Set down every line of the data, unchanged and complete.
::::
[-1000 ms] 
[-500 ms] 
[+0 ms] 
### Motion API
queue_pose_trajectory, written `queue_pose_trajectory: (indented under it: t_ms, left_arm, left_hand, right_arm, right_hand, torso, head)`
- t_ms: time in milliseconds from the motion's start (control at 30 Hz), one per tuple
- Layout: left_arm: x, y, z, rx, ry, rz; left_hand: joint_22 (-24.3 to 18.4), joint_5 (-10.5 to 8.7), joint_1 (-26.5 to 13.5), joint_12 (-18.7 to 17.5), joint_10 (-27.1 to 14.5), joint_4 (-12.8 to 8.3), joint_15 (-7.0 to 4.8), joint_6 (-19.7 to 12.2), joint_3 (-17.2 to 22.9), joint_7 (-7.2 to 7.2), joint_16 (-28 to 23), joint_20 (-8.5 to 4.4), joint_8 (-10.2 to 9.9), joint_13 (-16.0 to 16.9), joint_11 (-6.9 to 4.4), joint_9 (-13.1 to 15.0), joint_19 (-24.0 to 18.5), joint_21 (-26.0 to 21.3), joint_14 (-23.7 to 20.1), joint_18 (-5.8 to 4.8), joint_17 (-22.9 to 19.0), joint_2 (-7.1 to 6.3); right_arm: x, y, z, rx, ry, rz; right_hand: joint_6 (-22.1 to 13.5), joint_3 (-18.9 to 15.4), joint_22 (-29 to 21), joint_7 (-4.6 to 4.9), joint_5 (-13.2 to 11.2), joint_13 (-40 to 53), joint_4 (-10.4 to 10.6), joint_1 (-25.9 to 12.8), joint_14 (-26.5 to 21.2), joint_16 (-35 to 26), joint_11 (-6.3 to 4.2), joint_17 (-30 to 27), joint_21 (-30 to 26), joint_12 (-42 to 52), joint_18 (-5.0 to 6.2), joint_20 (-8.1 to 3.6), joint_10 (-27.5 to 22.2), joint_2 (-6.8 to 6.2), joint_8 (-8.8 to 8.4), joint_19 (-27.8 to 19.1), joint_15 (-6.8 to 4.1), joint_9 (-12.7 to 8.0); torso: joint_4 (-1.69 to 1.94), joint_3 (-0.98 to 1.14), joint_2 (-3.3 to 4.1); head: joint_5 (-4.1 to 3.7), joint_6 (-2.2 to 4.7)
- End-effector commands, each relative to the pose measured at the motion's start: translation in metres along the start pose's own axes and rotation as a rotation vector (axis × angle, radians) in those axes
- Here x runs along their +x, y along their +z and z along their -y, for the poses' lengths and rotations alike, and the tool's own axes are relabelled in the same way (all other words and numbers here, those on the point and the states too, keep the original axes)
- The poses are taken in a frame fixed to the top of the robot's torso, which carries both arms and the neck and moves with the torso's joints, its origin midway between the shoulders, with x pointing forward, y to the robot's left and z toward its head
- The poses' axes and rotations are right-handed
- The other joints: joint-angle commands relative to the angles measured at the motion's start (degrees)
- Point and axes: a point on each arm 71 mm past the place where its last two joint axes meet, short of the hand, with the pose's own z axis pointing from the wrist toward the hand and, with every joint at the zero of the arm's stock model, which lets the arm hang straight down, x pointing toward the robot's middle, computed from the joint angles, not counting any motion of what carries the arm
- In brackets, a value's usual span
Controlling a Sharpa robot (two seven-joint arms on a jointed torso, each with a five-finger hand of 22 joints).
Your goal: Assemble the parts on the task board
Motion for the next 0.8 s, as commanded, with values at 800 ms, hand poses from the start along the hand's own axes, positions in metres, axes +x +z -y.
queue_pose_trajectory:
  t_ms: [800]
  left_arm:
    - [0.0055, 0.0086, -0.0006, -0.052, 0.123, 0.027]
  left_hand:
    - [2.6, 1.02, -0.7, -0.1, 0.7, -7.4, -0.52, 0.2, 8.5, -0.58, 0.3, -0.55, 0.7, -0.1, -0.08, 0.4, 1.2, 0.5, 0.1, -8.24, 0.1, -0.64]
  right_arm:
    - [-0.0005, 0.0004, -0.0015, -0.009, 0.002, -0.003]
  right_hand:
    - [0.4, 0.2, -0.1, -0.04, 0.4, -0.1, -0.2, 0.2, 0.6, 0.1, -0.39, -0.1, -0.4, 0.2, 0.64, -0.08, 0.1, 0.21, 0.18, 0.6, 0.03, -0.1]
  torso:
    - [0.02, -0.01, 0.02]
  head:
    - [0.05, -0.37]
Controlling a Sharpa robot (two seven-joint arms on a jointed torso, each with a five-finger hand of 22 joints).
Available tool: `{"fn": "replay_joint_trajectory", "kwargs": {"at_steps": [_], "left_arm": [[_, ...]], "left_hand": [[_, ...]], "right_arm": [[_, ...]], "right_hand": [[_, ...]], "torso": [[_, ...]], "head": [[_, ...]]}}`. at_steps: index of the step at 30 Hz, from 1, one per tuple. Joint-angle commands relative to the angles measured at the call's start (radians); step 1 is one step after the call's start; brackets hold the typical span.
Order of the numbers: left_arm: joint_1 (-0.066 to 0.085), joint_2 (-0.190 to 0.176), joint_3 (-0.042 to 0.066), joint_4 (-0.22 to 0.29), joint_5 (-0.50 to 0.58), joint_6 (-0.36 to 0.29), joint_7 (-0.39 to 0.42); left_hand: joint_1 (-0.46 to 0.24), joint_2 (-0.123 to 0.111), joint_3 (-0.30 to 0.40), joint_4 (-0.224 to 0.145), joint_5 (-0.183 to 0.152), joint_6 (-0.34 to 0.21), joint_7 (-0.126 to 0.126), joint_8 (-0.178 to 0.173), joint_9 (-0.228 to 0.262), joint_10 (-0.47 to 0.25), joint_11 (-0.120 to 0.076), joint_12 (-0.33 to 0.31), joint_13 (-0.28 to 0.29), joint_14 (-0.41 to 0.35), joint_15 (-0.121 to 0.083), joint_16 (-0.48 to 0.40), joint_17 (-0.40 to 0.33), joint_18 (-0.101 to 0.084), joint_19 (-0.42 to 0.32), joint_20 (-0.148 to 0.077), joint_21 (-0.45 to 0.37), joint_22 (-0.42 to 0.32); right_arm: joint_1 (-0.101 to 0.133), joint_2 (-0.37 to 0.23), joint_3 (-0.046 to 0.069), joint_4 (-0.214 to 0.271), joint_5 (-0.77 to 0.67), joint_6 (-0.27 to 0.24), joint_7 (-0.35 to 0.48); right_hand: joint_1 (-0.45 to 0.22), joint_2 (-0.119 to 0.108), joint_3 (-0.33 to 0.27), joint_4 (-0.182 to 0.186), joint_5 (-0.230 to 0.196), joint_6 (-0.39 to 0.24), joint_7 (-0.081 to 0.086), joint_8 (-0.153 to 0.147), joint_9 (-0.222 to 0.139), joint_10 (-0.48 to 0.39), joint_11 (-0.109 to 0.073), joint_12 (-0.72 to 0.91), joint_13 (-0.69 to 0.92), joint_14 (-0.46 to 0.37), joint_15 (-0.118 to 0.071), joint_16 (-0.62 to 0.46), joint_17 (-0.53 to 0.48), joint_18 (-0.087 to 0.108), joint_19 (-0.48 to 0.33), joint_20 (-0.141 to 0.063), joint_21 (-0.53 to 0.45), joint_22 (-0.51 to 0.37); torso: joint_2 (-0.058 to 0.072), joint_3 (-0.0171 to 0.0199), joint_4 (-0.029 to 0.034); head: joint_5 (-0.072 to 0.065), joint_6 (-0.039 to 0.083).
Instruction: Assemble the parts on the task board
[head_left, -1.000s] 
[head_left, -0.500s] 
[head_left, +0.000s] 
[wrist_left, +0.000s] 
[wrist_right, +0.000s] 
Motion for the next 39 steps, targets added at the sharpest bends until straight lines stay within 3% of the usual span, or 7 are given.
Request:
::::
- [Solution for this problem]:
[-1000 ms] 
[-500 ms] 
[+0 ms] 
### Motion API
queue_pose_trajectory, written `queue_pose_trajectory: (indented under it: t_ms, left_arm, left_hand, right_arm, right_hand, torso, head)`
- t_ms: time in milliseconds from the motion's start (control at 30 Hz), one per tuple
- Layout: left_arm: x, y, z, rx, ry, rz; left_hand: joint_22 (-24.3 to 18.4), joint_5 (-10.5 to 8.7), joint_1 (-26.5 to 13.5), joint_12 (-18.7 to 17.5), joint_10 (-27.1 to 14.5), joint_4 (-12.8 to 8.3), joint_15 (-7.0 to 4.8), joint_6 (-19.7 to 12.2), joint_3 (-17.2 to 22.9), joint_7 (-7.2 to 7.2), joint_16 (-28 to 23), joint_20 (-8.5 to 4.4), joint_8 (-10.2 to 9.9), joint_13 (-16.0 to 16.9), joint_11 (-6.9 to 4.4), joint_9 (-13.1 to 15.0), joint_19 (-24.0 to 18.5), joint_21 (-26.0 to 21.3), joint_14 (-23.7 to 20.1), joint_18 (-5.8 to 4.8), joint_17 (-22.9 to 19.0), joint_2 (-7.1 to 6.3); right_arm: x, y, z, rx, ry, rz; right_hand: joint_6 (-22.1 to 13.5), joint_3 (-18.9 to 15.4), joint_22 (-29 to 21), joint_7 (-4.6 to 4.9), joint_5 (-13.2 to 11.2), joint_13 (-40 to 53), joint_4 (-10.4 to 10.6), joint_1 (-25.9 to 12.8), joint_14 (-26.5 to 21.2), joint_16 (-35 to 26), joint_11 (-6.3 to 4.2), joint_17 (-30 to 27), joint_21 (-30 to 26), joint_12 (-42 to 52), joint_18 (-5.0 to 6.2), joint_20 (-8.1 to 3.6), joint_10 (-27.5 to 22.2), joint_2 (-6.8 to 6.2), joint_8 (-8.8 to 8.4), joint_19 (-27.8 to 19.1), joint_15 (-6.8 to 4.1), joint_9 (-12.7 to 8.0); torso: joint_4 (-1.69 to 1.94), joint_3 (-0.98 to 1.14), joint_2 (-3.3 to 4.1); head: joint_5 (-4.1 to 3.7), joint_6 (-2.2 to 4.7)
- End-effector commands, each relative to the pose measured at the motion's start: translation in metres along the start pose's own axes and rotation as a rotation vector (axis × angle, radians) in those axes
- Here x runs along their +x, y along their +z and z along their -y, for the poses' lengths and rotations alike, and the tool's own axes are relabelled in the same way (all other words and numbers here, those on the point and the states too, keep the original axes)
- The poses are taken in a frame fixed to the top of the robot's torso, which carries both arms and the neck and moves with the torso's joints, its origin midway between the shoulders, with x pointing forward, y to the robot's left and z toward its head
- The poses' axes and rotations are right-handed
- The other joints: joint-angle commands relative to the angles measured at the motion's start (degrees)
- Point and axes: a point on each arm 71 mm past the place where its last two joint axes meet, short of the hand, with the pose's own z axis pointing from the wrist toward the hand and, with every joint at the zero of the arm's stock model, which lets the arm hang straight down, x pointing toward the robot's middle, computed from the joint angles, not counting any motion of what carries the arm
- In brackets, a value's usual span
Controlling a Sharpa robot (two seven-joint arms on a jointed torso, each with a five-finger hand of 22 joints).
Your goal: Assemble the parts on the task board
Motion for the next 0.8 s, as commanded, with values at 800 ms, hand poses from the start along the hand's own axes, positions in metres, axes +x +z -y.
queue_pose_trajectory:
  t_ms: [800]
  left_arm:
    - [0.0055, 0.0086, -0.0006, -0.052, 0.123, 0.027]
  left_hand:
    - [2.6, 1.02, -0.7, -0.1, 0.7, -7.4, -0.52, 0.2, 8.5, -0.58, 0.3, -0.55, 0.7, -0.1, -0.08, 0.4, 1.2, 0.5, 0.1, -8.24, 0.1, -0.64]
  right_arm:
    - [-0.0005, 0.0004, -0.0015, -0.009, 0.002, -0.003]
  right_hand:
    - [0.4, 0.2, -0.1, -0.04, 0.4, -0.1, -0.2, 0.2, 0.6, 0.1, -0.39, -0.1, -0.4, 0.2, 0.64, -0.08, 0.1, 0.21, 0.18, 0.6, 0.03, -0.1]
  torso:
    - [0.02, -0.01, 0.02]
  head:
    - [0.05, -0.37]
Controlling a Sharpa robot (two seven-joint arms on a jointed torso, each with a five-finger hand of 22 joints).
Available tool: `{"fn": "replay_joint_trajectory", "kwargs": {"at_steps": [_], "left_arm": [[_, ...]], "left_hand": [[_, ...]], "right_arm": [[_, ...]], "right_hand": [[_, ...]], "torso": [[_, ...]], "head": [[_, ...]]}}`. at_steps: index of the step at 30 Hz, from 1, one per tuple. Joint-angle commands relative to the angles measured at the call's start (radians); step 1 is one step after the call's start; brackets hold the typical span.
Order of the numbers: left_arm: joint_1 (-0.066 to 0.085), joint_2 (-0.190 to 0.176), joint_3 (-0.042 to 0.066), joint_4 (-0.22 to 0.29), joint_5 (-0.50 to 0.58), joint_6 (-0.36 to 0.29), joint_7 (-0.39 to 0.42); left_hand: joint_1 (-0.46 to 0.24), joint_2 (-0.123 to 0.111), joint_3 (-0.30 to 0.40), joint_4 (-0.224 to 0.145), joint_5 (-0.183 to 0.152), joint_6 (-0.34 to 0.21), joint_7 (-0.126 to 0.126), joint_8 (-0.178 to 0.173), joint_9 (-0.228 to 0.262), joint_10 (-0.47 to 0.25), joint_11 (-0.120 to 0.076), joint_12 (-0.33 to 0.31), joint_13 (-0.28 to 0.29), joint_14 (-0.41 to 0.35), joint_15 (-0.121 to 0.083), joint_16 (-0.48 to 0.40), joint_17 (-0.40 to 0.33), joint_18 (-0.101 to 0.084), joint_19 (-0.42 to 0.32), joint_20 (-0.148 to 0.077), joint_21 (-0.45 to 0.37), joint_22 (-0.42 to 0.32); right_arm: joint_1 (-0.101 to 0.133), joint_2 (-0.37 to 0.23), joint_3 (-0.046 to 0.069), joint_4 (-0.214 to 0.271), joint_5 (-0.77 to 0.67), joint_6 (-0.27 to 0.24), joint_7 (-0.35 to 0.48); right_hand: joint_1 (-0.45 to 0.22), joint_2 (-0.119 to 0.108), joint_3 (-0.33 to 0.27), joint_4 (-0.182 to 0.186), joint_5 (-0.230 to 0.196), joint_6 (-0.39 to 0.24), joint_7 (-0.081 to 0.086), joint_8 (-0.153 to 0.147), joint_9 (-0.222 to 0.139), joint_10 (-0.48 to 0.39), joint_11 (-0.109 to 0.073), joint_12 (-0.72 to 0.91), joint_13 (-0.69 to 0.92), joint_14 (-0.46 to 0.37), joint_15 (-0.118 to 0.071), joint_16 (-0.62 to 0.46), joint_17 (-0.53 to 0.48), joint_18 (-0.087 to 0.108), joint_19 (-0.48 to 0.33), joint_20 (-0.141 to 0.063), joint_21 (-0.53 to 0.45), joint_22 (-0.51 to 0.37); torso: joint_2 (-0.058 to 0.072), joint_3 (-0.0171 to 0.0199), joint_4 (-0.029 to 0.034); head: joint_5 (-0.072 to 0.065), joint_6 (-0.039 to 0.083).
Instruction: Assemble the parts on the task board
[head_left, -1.000s] 
[head_left, -0.500s] 
[head_left, +0.000s] 
[wrist_left, +0.000s] 
[wrist_right, +0.000s] 
Motion for the next 39 steps, targets added at the sharpest bends until straight lines stay within 3% of the usual span, or 7 are given.
Request:

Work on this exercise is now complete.